Condo communities across Ontario are under real pressure from crime that targets vehicles, common areas, and residential access points. While no official dataset tracks condo crime as its own category, national and provincial data show clear increases in offences that often affect condominium properties.
Statistics Canada reported that the police-reported crime rate in Canada rose 3 per cent in 2023, while motor vehicle theft rose for the third year in a row and increased 5 per cent over 2022. Public Safety Canada also reported that Ontario’s vehicle theft rate rose 48.3 per cent in 2022 compared with the previous year. In Toronto, auto thefts topped 12,200 vehicles in 2023, up from 9,821 in 2022. For property managers, those numbers confirm what many sites have already experienced on the ground.

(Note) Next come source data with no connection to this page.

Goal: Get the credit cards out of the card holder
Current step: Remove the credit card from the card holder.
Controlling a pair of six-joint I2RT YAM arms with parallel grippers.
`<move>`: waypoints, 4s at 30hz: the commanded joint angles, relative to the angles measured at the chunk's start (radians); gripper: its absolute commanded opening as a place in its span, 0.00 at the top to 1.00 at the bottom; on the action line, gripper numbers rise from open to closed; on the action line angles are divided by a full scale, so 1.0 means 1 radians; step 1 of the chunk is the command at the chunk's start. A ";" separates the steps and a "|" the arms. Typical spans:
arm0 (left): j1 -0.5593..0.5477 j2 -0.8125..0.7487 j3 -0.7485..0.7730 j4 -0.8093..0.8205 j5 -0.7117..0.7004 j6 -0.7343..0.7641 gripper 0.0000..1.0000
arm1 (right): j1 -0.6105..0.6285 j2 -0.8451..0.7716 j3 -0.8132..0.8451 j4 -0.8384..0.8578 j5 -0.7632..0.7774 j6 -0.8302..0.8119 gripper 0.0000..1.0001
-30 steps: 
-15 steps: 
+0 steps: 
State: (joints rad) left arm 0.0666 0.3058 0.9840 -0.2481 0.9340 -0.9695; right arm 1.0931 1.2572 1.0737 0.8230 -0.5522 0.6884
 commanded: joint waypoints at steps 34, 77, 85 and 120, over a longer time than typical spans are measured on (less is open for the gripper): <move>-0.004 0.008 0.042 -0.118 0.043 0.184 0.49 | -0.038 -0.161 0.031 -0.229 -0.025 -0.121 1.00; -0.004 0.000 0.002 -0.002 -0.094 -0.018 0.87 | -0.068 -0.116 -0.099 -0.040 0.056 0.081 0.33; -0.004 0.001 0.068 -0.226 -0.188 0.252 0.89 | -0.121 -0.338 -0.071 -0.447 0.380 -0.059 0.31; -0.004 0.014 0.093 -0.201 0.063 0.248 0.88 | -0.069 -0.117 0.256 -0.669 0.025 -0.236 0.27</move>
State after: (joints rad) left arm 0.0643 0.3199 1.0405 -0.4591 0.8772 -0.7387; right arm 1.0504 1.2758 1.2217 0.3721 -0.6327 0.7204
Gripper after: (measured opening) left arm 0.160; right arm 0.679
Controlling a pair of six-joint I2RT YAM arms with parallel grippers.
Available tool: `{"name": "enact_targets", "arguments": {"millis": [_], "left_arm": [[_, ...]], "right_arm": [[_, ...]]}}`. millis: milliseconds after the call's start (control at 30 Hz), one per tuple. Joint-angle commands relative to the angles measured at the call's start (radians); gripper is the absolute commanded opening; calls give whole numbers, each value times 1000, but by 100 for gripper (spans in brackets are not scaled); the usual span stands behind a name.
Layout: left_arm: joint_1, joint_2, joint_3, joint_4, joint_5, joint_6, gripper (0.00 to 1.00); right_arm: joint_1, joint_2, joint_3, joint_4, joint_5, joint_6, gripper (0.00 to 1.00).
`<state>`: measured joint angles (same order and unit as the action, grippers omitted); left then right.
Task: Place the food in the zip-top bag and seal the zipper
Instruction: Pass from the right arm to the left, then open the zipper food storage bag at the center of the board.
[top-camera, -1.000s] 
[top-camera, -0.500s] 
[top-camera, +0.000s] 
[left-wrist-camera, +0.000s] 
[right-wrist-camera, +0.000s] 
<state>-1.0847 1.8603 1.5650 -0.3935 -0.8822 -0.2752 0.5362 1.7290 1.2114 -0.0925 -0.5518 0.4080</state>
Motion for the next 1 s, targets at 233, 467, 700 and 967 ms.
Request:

Why Some Condo Buildings Face Greater Risk
Not every condo faces the same level of exposure. Buildings with a high rental rate often deal with a different set of challenges than owner occupied communities. Higher turnover can make it harder for management, residents, and site staff to recognize who belongs in the building and who does not. It can also weaken the sense of familiarity that often helps people spot suspicious behaviour early.
In some buildings, the issues go well beyond theft. Property managers may be forced to respond to violent incidents, illegal drug activity, sex trade related activity, repeated unauthorized visitors, and ongoing misuse of common areas. These are serious risks that can affect resident safety, staff workload, and the overall stability of the property. When that kind of activity takes hold, the impact is felt across the building.
Short Term Rentals Add Another Layer of Risk
Buildings that permit short term rentals often face an added layer of uncertainty. When people are coming and going for only a few nights, it becomes much harder to know who is entering the property, who they are connected to, and why they are there. Frequent guest turnover can strain access control, increase noise and nuisance complaints, and create opportunities for unauthorized entry, parties, trafficking, theft, or other criminal activity.
This does not mean every short term guest is a problem. But from a security standpoint, constant turnover makes the building harder to manage. It reduces accountability and makes enforcement more difficult when rules are ignored. For condo boards and property managers, that risk needs to be assessed honestly.
Cameras and Deterrents in High Risk Areas
Underground garages, stairwells, loading docks, storage areas, and secondary entrances remain some of the most vulnerable parts of any condo property. These spaces often have less visibility and fewer witnesses, which makes them more attractive to anyone looking for opportunity. Guards play an important role, but they cannot be in every garage level, stairwell, elevator lobby, and corridor at once.
That is why camera coverage matters. Visible surveillance in parking garages, stairwells, access routes, and entry points can discourage crime before it starts while also supporting investigations after an incident. Placement matters just as much as quantity. Cameras should reduce blind spots, capture movement clearly, and be obvious enough to act as a deterrent.
Other visible deterrents can help as well. Emergency call stations or panic buttons in underground parking can give residents a way to get help quickly. Convex mirrors can improve sightlines around corners and ramps. Good lighting remains essential, especially near doors, elevators, and isolated walkways. Situational awareness signage can reinforce simple habits that improve safety without creating alarm.
Access Control Needs Ongoing Attention
Access control is often where avoidable problems begin. A side door that does not latch properly, an old fob that was never deactivated, or a garage door that stays open too long can create easy openings for unwanted entry. Those small gaps matter, especially in buildings where there is already high visitor volume or frequent unit turnover.
Property managers should review access systems regularly. Visitor entry procedures should be clear. Former resident credentials should be removed quickly. Service entrances should be monitored closely. In buildings with short term rentals or high rental turnover, those reviews should happen even more often.
Residents Help Set the Tone
Residents are part of the security picture whether they realize it or not. Leaving valuables in vehicles, holding doors for unknown people, ignoring suspicious behaviour, or assuming someone else will report a concern all make a building easier to exploit. Small decisions shape the overall environment.
Residents should lock their suite doors, avoid storing remotes or fobs in parked vehicles, and report anything unusual as soon as possible. That could be someone lingering near an entrance, repeated foot traffic to one unit, a door that has been propped open, or activity in common areas that does not seem right. Early reporting gives management a chance to step in before a problem grows.
A Safer Building Comes From Attention to the Details
No condo building can remove every risk. But buildings do not become safer by chance. They become safer when property managers take weak points seriously and deal with them early. In many cases, it is the everyday issues that tell you the most about how exposed a building really is. Poor lighting, weak access control, short term visitor turnover, and unmonitored spaces all create room for bigger problems.
The goal is not to make residents feel uneasy in their own building. It is to create an environment where people feel protected, where suspicious activity stands out, and where crime has fewer places to take hold. When the right systems are in place and people stay alert, the building becomes harder to exploit and easier to manage.